How to complete this task -
Up to and including the line with "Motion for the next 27", copy the records below exactly from their first line.

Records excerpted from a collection
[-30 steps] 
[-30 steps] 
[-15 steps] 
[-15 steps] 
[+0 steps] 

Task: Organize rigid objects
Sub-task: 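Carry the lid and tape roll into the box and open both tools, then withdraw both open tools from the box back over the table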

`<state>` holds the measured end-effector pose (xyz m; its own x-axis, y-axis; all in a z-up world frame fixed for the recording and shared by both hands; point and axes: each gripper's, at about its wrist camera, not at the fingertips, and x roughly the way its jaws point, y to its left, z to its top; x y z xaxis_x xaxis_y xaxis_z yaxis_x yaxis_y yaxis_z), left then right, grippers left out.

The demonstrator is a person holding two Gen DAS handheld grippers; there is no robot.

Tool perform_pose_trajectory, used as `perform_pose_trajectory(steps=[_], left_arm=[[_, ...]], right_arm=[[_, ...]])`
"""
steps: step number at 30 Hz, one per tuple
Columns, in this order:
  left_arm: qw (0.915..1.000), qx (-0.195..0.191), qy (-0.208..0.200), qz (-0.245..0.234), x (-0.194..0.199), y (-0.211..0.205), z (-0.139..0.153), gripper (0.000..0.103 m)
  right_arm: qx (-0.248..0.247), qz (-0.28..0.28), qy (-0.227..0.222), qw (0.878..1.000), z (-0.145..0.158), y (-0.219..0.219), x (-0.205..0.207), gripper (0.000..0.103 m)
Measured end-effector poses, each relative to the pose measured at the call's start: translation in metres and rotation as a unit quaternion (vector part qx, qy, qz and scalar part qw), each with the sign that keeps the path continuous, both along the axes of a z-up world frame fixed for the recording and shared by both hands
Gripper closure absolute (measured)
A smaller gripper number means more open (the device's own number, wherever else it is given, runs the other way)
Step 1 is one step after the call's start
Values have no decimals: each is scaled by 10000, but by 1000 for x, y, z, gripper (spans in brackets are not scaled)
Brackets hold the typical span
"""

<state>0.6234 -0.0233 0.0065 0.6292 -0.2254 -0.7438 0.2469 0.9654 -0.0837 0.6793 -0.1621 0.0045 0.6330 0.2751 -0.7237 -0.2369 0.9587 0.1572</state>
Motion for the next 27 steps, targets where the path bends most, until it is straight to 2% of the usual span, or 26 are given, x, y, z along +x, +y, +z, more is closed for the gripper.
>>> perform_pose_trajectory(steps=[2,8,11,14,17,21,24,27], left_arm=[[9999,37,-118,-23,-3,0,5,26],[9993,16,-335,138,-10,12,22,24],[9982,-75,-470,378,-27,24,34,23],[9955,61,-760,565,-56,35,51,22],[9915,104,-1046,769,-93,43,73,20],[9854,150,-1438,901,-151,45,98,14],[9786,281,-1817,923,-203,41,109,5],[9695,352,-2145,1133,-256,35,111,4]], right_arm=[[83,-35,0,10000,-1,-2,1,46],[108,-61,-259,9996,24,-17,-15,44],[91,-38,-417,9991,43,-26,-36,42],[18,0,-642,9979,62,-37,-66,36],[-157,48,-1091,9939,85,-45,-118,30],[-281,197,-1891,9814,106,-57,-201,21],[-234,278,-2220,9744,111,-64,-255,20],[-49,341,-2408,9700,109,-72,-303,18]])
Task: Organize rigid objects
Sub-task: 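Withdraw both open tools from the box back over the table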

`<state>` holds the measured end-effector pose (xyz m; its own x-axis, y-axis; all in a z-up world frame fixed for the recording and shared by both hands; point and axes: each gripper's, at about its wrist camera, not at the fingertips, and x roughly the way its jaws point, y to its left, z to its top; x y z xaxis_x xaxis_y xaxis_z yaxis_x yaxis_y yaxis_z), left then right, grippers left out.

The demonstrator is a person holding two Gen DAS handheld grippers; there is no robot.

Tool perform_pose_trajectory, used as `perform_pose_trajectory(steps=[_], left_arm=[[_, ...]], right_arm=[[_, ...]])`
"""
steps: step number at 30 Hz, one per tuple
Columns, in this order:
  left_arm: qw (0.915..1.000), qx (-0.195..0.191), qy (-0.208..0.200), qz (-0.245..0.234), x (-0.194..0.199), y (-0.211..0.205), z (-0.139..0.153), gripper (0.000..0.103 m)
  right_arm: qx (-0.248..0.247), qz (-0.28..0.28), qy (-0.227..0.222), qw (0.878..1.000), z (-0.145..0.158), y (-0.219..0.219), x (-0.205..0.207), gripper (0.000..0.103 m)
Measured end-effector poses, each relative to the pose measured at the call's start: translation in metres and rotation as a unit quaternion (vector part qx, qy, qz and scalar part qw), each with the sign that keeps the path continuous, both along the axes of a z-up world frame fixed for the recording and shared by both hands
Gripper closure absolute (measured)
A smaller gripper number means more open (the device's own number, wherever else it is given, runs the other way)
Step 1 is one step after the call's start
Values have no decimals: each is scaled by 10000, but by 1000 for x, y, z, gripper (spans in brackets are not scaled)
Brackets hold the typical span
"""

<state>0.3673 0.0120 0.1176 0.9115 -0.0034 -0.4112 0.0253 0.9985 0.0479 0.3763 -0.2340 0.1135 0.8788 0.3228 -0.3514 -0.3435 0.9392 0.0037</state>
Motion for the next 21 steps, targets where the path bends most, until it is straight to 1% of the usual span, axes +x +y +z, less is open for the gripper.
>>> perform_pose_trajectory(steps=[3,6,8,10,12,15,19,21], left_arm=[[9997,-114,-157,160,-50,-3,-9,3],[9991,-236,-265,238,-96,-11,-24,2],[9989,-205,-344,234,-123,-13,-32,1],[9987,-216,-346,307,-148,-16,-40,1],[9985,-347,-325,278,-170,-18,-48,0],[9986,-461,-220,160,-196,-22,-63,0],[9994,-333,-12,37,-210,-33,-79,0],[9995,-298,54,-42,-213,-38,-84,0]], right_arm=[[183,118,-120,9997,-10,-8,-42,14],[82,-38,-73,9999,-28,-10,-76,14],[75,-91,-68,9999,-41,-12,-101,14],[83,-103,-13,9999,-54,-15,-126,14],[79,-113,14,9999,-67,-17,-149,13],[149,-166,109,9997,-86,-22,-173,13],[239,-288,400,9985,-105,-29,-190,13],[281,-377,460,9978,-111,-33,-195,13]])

Reply to the task -
[-30 steps] 
[-30 steps] 
[-15 steps] 
[-15 steps] 
[+0 steps] 

Task: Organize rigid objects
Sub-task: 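Carry the lid and tape roll into the box and open both tools, then withdraw both open tools from the box back over the table
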
`<state>` holds the measured end-effector pose (xyz m; its own x-axis, y-axis; all in a z-up world frame fixed for the recording and shared by both hands; point and axes: each gripper's, at about its wrist camera, not at the fingertips, and x roughly the way its jaws point, y to its left, z to its top; x y z xaxis_x xaxis_y xaxis_z yaxis_x yaxis_y yaxis_z), left then right, grippers left out.

The demonstrator is a person holding two Gen DAS handheld grippers; there is no robot.

Tool perform_pose_trajectory, used as `perform_pose_trajectory(steps=[_], left_arm=[[_, ...]], right_arm=[[_, ...]])`
"""
steps: step number at 30 Hz, one per tuple
Columns, in this order:
  left_arm: qw (0.915..1.000), qx (-0.195..0.191), qy (-0.208..0.200), qz (-0.245..0.234), x (-0.194..0.199), y (-0.211..0.205), z (-0.139..0.153), gripper (0.000..0.103 m)
  right_arm: qx (-0.248..0.247), qz (-0.28..0.28), qy (-0.227..0.222), qw (0.878..1.000), z (-0.145..0.158), y (-0.219..0.219), x (-0.205..0.207), gripper (0.000..0.103 m)
Measured end-effector poses, each relative to the pose measured at the call's start: translation in metres and rotation as a unit quaternion (vector part qx, qy, qz and scalar part qw), each with the sign that keeps the path continuous, both along the axes of a z-up world frame fixed for the recording and shared by both hands
Gripper closure absolute (measured)
A smaller gripper number means more open (the device's own number, wherever else it is given, runs the other way)
Step 1 is one step after the call's start
Values have no decimals: each is scaled by 10000, but by 1000 for x, y, z, gripper (spans in brackets are not scaled)
Brackets hold the typical span
"""

<state>0.6234 -0.0233 0.0065 0.6292 -0.2254 -0.7438 0.2469 0.9654 -0.0837 0.6793 -0.1621 0.0045 0.6330 0.2751 -0.7237 -0.2369 0.9587 0.1572</state>
Motion for the next 27 steps, targets where the path bends most, until it is straight to 2% of the usual span, or 26 are given, x, y, z along +x, +y, +z, more is closed for the gripper.

The exercise has been answered in full.